The MacRobert Award winning OrganOx team with Professor Constantin Coussios holding the MacRobert Award gold medal above his head.

The University of Oxford spinout has developed two of the most complex medical devices ever designed and built in the UK. They maintain livers and kidneys in a functioning state outside the body for at least twice as long as conventional cold preservation techniques, dramatically increasing the number of transplants for patients, eradicating night-time operations for clinicians, and reducing overall healthcare costs for providers.

A separate patient-connected device is under development and has entered early-stage clinical trials with the aim of providing ‘liver dialysis’ using either a human or porcine organ outside the body.  If successful, this may help patients in liver failure to recover without the need for a transplant or provide sufficient time to receive a liver transplant.

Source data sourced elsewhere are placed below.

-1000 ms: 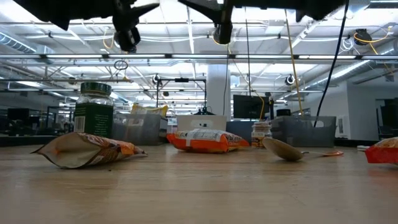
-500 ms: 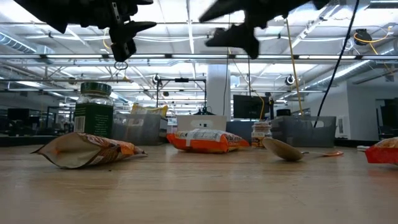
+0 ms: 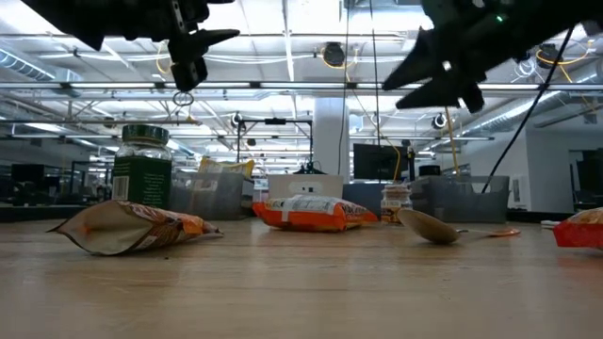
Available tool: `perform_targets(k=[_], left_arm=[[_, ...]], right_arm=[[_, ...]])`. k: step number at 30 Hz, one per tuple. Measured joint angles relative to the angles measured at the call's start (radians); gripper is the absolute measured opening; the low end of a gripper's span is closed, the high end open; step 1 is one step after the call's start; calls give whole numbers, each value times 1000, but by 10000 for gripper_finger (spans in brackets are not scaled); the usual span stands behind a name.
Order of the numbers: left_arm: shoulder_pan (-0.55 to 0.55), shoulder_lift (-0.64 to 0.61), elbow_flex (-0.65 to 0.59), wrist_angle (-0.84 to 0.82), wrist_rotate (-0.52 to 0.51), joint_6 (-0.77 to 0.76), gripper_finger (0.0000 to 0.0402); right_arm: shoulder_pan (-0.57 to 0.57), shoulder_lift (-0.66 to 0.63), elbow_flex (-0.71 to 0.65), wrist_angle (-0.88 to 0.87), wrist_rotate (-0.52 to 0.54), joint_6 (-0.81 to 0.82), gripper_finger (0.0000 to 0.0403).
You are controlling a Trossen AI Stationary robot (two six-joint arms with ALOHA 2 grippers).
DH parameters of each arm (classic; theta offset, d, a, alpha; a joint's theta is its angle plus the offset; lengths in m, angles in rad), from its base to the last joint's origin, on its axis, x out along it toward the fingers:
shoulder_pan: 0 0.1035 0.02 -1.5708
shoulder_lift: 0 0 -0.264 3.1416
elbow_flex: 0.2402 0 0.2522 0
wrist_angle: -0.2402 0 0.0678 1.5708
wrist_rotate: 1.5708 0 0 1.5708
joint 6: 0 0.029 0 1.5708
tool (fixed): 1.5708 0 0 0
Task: Pick & Place Food Item
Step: Put the brown spice bottle into the right black bin
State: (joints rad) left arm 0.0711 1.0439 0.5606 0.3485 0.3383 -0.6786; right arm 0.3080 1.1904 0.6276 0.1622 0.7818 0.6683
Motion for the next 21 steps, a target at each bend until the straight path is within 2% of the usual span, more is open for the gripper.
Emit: perform_targets(k=[6, 10, 17, 21], left_arm=[[37, 0, 0, 8, 0, -8, 170], [64, 0, 0, 19, 0, -19, 170], [105, 0, 0, 23, 0, -32, 170], [131, 0, 0, 23, 0, -33, 170]], right_arm=[[40, 47, -54, -10, 82, 96, 222], [41, 79, -96, -8, 72, 139, 222], [32, 100, -191, 10, 25, 317, 222], [32, 100, -243, 137, 23, 295, 222]])
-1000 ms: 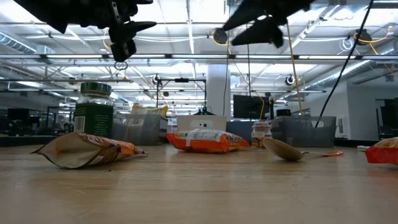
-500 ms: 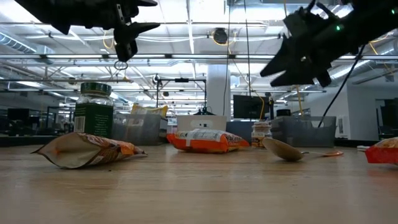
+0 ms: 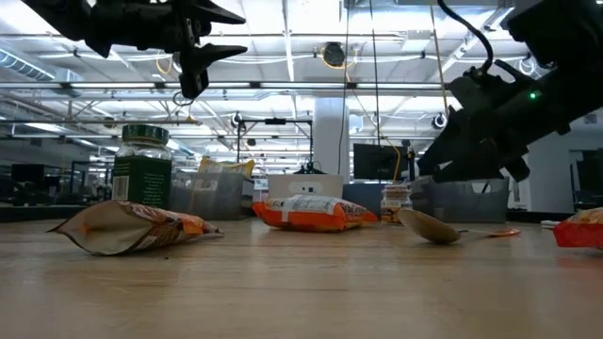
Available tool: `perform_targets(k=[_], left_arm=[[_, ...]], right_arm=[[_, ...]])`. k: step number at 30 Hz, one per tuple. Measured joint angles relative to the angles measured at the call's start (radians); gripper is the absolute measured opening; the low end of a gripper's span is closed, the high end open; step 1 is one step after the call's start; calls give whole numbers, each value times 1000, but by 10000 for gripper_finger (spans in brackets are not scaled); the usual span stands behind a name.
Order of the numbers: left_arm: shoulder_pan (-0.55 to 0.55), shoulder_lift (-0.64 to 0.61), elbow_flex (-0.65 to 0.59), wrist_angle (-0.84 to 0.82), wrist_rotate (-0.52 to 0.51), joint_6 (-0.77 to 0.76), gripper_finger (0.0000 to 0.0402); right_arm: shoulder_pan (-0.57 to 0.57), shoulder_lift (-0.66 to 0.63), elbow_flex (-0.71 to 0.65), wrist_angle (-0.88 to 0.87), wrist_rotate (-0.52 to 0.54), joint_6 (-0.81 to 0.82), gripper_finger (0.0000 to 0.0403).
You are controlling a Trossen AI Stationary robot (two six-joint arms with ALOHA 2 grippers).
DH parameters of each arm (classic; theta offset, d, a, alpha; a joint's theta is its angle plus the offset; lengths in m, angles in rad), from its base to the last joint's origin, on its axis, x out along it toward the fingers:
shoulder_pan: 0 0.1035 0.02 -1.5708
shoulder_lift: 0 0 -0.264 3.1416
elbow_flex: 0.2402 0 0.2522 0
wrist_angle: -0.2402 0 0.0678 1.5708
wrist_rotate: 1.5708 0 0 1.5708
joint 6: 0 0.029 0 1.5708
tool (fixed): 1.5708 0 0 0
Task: Pick & Place Food Item
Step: Put the brown spice bottle into the right black bin
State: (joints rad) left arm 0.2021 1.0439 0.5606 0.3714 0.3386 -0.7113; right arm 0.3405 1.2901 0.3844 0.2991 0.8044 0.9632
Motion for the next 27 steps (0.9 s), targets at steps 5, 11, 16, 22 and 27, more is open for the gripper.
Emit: perform_targets(k=[5, 11, 16, 22, 27], left_arm=[[34, 0, 0, 0, 0, -1, 170], [63, 0, 0, 0, 1, -5, 170], [75, 0, 0, 0, 1, -5, 170], [87, 0, 0, 0, 1, -5, 170], [86, 0, 0, 0, 0, -2, 170]], right_arm=[[-20, 0, -38, 147, -99, -147, 222], [-98, 0, -38, 149, -243, -245, 222], [-189, 0, -38, 157, -396, -296, 222], [-266, 1, -38, 145, -525, -302, 237], [-289, 1, -38, 134, -548, -297, 273]])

Operating at body temperature (37C), the devices replicate the physiological conditions of an organ within the body by perfusing it with a red-cell suspension reconstituted from donor blood of the same blood type. This allows fully automated, operator-independent preservation of an organ in a functioning state outside the body for periods of up to 24 hours clinically and several days pre-clinically.

The technology, which was initially designed to preserve livers, has enabled over 6,000 transplants across four continents and twelve countries. Medical facilities adopting the technology have reported up to a 30% net increase in transplants, with waiting times and waiting list mortality cut by more than half.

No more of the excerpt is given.